Dan Fletcher, a co-founder of the Beacon Reader, also makes the subscription comparison. In exchange for $5 a month or one-time lump sums that correspond to subscriptions of varying lengths, what Fletcher calls “backers” get access to content that may not be available elsewhere—and presumably the moral satisfaction of supporting journalism they care about. Readers are essentially subscribing directly to individual journalists, minus the intermediation of editors or a larger publication. Unlike with most paywalls, the emphasis is not on getting content that non-subscribers can’t. A journalist with a Beacon Reader profile is free to shop a piece posted there to another publication or cross-post it elsewhere. Most of Stewart’s work for the next year, for example, will appear in HuffPo, where it will be free to anyone, not just those who funded her fellowship. She will post on the Beacon Reader to alert her “backers” when her pieces go up, and she will also post extra content for their benefit. The Beacon Reader’s paywall is leaky, as social media referrals get access for free. Philosophically, though, Fletcher views the relationship as more akin to reader-subscriber than donor and recipient. If you agree with him, then HuffPo hasn’t even solicited donations at all—it has merely sold subscriptions.
Whether or not they agree that it is ethically no different from selling subscriptions, most journalists—even critics of HuffPo’s crowdfunding—do think there is an unmet need for deep coverage of Ferguson and other stories of race, changing communities, political power, and criminal-justice reform in American towns and cities. To ProPublica’s Richard Tofel, donations to support investigative reporting at even profitable outlets could be justified if the alternative is that the outlet wouldn’t pursue the project at all.
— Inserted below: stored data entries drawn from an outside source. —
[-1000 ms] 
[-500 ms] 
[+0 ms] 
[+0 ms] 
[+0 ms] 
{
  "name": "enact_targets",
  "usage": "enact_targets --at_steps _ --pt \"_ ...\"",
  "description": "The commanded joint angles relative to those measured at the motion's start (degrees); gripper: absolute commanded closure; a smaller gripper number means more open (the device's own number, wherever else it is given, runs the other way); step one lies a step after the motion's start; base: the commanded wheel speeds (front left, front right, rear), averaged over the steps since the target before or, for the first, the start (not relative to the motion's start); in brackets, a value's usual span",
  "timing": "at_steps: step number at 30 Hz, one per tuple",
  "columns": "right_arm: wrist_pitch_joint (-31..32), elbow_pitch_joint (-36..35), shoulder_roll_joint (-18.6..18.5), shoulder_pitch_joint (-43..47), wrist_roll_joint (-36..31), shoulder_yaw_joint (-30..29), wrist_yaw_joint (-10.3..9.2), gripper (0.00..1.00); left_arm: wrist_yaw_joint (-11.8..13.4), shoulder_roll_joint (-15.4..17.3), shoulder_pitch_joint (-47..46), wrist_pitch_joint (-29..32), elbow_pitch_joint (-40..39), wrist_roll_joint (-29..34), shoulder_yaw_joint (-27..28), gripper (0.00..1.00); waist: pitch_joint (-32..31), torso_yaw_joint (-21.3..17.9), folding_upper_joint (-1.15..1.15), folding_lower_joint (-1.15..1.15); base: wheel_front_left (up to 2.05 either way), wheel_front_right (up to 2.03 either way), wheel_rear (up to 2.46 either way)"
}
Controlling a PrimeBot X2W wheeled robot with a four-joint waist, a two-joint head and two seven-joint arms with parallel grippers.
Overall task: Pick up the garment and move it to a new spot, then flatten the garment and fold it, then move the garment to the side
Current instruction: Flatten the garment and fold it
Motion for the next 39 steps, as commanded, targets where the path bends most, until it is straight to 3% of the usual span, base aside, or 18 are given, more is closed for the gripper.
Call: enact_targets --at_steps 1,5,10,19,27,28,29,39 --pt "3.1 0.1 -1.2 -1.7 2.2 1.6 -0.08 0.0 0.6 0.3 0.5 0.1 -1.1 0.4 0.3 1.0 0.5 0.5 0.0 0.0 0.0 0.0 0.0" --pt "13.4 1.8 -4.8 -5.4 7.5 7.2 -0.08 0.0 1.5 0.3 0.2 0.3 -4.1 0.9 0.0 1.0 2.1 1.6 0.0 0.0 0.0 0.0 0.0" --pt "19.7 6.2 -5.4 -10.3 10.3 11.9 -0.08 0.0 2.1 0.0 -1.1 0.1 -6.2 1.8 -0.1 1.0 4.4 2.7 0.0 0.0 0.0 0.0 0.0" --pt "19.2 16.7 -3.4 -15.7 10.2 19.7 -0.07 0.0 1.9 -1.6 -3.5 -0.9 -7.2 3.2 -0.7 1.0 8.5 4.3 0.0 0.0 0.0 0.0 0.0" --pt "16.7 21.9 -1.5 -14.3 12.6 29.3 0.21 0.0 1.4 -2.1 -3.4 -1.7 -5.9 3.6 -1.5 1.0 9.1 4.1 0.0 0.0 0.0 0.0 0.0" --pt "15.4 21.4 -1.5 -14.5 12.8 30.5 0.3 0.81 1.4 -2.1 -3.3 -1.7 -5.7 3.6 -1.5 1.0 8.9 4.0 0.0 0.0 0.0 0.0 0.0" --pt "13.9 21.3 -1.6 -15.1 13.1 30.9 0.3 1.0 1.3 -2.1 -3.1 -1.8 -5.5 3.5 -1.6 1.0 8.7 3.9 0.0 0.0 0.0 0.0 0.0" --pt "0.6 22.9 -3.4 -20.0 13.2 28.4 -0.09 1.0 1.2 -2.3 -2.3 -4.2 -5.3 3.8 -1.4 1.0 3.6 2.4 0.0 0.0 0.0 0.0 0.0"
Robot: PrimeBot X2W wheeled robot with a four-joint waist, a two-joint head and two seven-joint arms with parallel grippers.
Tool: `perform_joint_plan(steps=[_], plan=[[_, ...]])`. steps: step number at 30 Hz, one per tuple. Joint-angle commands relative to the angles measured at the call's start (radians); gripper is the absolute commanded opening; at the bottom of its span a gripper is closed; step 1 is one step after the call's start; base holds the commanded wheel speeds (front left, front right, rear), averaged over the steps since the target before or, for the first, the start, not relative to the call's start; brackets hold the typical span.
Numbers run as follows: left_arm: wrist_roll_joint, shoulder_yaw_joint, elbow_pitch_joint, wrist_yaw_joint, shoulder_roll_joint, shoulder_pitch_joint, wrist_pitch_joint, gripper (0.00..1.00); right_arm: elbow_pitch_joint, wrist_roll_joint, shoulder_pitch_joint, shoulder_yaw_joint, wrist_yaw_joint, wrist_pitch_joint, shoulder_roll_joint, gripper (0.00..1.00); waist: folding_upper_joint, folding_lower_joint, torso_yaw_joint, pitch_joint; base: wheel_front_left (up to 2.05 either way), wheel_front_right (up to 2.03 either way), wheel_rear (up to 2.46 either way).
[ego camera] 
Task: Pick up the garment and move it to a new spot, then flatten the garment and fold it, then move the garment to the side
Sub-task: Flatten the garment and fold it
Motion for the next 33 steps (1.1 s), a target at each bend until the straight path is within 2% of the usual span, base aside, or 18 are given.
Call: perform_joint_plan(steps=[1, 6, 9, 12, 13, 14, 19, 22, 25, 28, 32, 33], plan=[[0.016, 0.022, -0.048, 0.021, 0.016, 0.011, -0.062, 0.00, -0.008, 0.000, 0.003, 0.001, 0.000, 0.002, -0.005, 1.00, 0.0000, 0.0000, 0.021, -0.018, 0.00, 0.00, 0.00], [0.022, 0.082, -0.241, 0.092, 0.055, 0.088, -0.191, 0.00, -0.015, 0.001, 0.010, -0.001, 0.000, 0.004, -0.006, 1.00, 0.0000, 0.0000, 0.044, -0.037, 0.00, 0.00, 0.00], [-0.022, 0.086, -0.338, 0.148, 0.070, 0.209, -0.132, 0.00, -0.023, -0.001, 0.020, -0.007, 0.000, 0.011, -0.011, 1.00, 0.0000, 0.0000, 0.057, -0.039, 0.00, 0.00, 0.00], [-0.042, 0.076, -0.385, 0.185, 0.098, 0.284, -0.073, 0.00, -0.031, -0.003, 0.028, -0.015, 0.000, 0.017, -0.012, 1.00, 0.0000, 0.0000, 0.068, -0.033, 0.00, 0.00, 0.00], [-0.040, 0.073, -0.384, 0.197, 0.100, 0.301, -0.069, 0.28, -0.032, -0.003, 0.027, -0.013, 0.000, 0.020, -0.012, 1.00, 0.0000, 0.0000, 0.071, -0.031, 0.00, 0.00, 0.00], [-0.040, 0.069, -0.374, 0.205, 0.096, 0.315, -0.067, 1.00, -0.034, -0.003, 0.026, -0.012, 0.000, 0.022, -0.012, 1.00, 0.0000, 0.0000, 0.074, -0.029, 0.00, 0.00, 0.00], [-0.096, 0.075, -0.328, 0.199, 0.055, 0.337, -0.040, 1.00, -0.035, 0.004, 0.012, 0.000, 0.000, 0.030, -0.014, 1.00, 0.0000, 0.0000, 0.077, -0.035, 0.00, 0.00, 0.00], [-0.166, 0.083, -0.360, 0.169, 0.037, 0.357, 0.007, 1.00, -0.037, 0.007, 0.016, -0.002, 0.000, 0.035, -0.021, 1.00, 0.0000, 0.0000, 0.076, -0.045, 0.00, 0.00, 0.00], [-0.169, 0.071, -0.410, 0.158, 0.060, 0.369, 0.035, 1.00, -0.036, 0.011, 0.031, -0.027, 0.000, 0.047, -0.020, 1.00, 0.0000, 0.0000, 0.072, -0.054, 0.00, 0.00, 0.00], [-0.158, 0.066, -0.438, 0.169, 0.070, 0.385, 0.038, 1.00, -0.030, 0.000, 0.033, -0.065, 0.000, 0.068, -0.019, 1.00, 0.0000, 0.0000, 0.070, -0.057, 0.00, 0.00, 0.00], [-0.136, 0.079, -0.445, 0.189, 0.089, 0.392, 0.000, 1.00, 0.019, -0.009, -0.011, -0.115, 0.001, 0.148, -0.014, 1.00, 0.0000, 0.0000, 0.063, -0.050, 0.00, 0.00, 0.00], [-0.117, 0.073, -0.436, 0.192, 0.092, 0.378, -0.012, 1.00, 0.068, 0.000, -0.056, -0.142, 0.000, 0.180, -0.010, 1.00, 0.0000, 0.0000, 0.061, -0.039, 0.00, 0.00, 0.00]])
One fear some journalists raised is that newsrooms like HuffPo will start crowdfunding for stories or salaries instead of spending some of their profits. But at least if a fellowship is crowdfunded, the reporter will be paid. Too often, the answer to how to produce expensive, low-revenue journalism is to get the reporters to work for little or no money. The idea that readers or viewers should help pay for the content they want is hardly radical. No one thought it was unfair when the Sulzbergers and Grahams made their fortune from middle-class readers who paid for subscriptions and appealed to advertisers. As Stewart says, “Let’s be real: There are so many issues, if Huffington Post was going to pay for every reporter that was going to stay around the beat for a year, they’d be broke.”